Alla stessa conclusione sono giunti, in tempi più recenti, gli studiosi delle Università del Delaware, di Philadelphia e dell’Oregon, esaminando gruppi di famiglie non abbienti ma anche insegnanti e alunni della scuola materna, arrivando a dire che “formare i genitori”, incoraggiandoli a stabilire una connessione emotiva attraverso l’attività ludica, rinforza il bambino, la sua fiducia in se stesso e lo sviluppo delle “abilità non cognitive”, fondamentali per reggere, poi, gli urti dell’ambiente lavorativo e interpersonale. Bisogna far capire a genitori e insegnanti che non è tanto il “contenuto” dell’insegnamento o dell’accudimento a fare la differenza, quanto l’atteggiamento di calma e disponibilità. Eliminato il clima di conflitto alunno-insegnante (in classe) e quello di stress (in famiglia), il bambino si abitua a concentrarsi e a risolvere da solo i piccoli problemi che si presentano, e a interagire con gli altri facendosi valere, ma senza aggredire (rudimenti di autocontrollo?). Al contrario, se l’atmosfera durante i primi anni di vita, a scuola e a casa, è “caotica e non rassicurante”, scrive Paul Tough sul Nyt, il bambino assorbe un’attitudine allo stress che “può essere distruttiva a livello neurologico” e rendere più difficile il raggiungimento di “una stabilità emozionale” e “la resistenza” all’inevitabile disappunto per il non raggiungimento di un obiettivo o per il mancato soddisfacimento di un desiderio”. Si chiama “modello bidirezionale di auto-regolazione”, ed è il modello che innesca “il circolo virtuoso” verso il successo, anche attraverso il rafforzamento (con lodi e con l’esempio) dei comportamenti positivi invece della punizione di quelli negativi, rendendo il più possibile fissa la routine quotidiana per infondere sicurezza al bambino che, “non sentendosi minacciato”, comincia da solo a “regolare gli impulsi distruttivi”.

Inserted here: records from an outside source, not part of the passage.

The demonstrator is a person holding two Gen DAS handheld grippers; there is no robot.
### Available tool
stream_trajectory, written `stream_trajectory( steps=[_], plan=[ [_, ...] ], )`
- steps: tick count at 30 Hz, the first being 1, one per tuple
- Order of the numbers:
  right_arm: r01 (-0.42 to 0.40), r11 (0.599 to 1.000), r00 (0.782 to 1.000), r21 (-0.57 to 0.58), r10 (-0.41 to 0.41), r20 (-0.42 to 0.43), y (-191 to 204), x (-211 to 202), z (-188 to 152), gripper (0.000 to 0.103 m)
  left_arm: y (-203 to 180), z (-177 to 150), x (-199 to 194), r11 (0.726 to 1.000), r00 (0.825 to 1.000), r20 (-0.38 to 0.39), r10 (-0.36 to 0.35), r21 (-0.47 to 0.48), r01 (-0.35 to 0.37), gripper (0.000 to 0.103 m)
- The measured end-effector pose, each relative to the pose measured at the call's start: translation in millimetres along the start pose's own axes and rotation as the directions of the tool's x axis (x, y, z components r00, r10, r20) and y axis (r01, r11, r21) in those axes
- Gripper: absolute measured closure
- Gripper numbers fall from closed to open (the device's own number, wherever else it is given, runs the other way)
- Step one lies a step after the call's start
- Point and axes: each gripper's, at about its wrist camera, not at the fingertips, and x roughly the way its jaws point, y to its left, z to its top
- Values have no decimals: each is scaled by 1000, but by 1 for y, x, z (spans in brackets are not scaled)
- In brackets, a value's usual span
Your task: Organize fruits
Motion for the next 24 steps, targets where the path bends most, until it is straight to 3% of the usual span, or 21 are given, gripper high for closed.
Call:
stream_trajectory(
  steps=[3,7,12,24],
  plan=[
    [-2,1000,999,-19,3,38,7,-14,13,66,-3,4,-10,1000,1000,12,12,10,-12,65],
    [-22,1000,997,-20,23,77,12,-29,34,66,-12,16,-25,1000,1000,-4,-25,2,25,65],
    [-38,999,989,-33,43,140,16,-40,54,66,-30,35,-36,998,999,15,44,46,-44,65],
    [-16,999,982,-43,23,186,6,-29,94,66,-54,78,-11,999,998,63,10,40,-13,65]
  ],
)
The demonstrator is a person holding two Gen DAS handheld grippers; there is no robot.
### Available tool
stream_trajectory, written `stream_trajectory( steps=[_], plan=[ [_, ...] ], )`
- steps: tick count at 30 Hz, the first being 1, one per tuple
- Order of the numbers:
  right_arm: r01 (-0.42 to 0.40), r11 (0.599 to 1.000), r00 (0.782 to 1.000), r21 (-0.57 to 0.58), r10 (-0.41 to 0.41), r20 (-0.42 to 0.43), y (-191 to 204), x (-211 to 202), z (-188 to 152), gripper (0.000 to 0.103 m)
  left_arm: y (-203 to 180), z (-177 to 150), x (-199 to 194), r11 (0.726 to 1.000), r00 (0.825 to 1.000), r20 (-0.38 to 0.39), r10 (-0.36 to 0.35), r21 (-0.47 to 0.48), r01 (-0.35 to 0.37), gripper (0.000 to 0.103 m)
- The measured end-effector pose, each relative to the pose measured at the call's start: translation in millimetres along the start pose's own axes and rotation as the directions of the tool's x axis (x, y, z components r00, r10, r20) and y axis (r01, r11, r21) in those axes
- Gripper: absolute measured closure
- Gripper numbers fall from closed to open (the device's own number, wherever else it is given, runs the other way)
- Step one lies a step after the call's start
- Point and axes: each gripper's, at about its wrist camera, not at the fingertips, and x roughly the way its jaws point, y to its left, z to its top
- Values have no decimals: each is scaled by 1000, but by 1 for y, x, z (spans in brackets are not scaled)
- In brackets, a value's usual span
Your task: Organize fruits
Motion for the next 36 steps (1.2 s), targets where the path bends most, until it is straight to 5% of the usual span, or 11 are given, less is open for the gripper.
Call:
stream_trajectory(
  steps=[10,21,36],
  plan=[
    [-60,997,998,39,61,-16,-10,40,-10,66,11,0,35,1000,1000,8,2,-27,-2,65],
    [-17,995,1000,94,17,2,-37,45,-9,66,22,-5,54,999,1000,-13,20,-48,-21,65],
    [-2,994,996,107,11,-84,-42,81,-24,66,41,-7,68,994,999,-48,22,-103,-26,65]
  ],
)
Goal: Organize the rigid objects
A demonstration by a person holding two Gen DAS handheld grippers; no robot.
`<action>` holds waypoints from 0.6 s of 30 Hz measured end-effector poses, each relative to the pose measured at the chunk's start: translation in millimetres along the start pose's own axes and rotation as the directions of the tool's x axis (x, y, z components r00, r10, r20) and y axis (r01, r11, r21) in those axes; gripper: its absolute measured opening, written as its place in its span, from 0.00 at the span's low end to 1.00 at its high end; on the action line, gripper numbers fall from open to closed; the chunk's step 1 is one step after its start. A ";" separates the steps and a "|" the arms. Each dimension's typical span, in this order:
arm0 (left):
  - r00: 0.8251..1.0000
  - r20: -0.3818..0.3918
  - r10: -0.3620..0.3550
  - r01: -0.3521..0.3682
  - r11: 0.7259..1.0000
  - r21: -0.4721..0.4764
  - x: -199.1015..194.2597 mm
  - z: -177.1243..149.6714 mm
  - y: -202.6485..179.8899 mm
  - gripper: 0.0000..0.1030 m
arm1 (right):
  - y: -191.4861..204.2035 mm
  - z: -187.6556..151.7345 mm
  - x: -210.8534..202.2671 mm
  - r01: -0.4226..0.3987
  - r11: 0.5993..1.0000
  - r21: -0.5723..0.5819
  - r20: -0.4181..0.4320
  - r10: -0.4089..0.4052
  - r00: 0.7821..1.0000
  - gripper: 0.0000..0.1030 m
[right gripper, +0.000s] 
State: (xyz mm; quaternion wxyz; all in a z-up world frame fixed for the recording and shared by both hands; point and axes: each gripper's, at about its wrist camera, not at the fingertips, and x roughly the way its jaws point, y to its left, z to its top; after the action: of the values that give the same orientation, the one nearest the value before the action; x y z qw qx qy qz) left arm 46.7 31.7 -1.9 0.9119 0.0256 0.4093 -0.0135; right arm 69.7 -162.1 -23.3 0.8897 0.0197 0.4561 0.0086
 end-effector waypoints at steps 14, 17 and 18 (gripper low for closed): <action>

E sì, abbiamo capito: gli adulti, per quanto si dannino a trovare le scuole e le attività giuste, se non passano del tempo “ludico” col figlio non hanno garanzie di spianargli la strada nella vita. Il motto è: “Gioca con tuo figlio e non fare l’isterico” (a noi lo dicono di solito i nonni e gli amici senza figli). Che chi ha sempre diffidato delle madri (anche insopportabili) che organizzano la caccia al tesoro o il picnic e poi si travestono da dinosauro debba ricredersi? O le madri suddette sono “madri tigre” sotto mentite spoglie che vogliono diventare ricche per interposta persona, visto che il figlio per il quale si sono travestite da dinosauro diventerà di sicuro capitano d’azienda milionario? (Qui intanto si spera non sia tardi per la via di mezzo: leggere favole illimitatamente la sera e farsi truccare da fata anche a mezzanotte).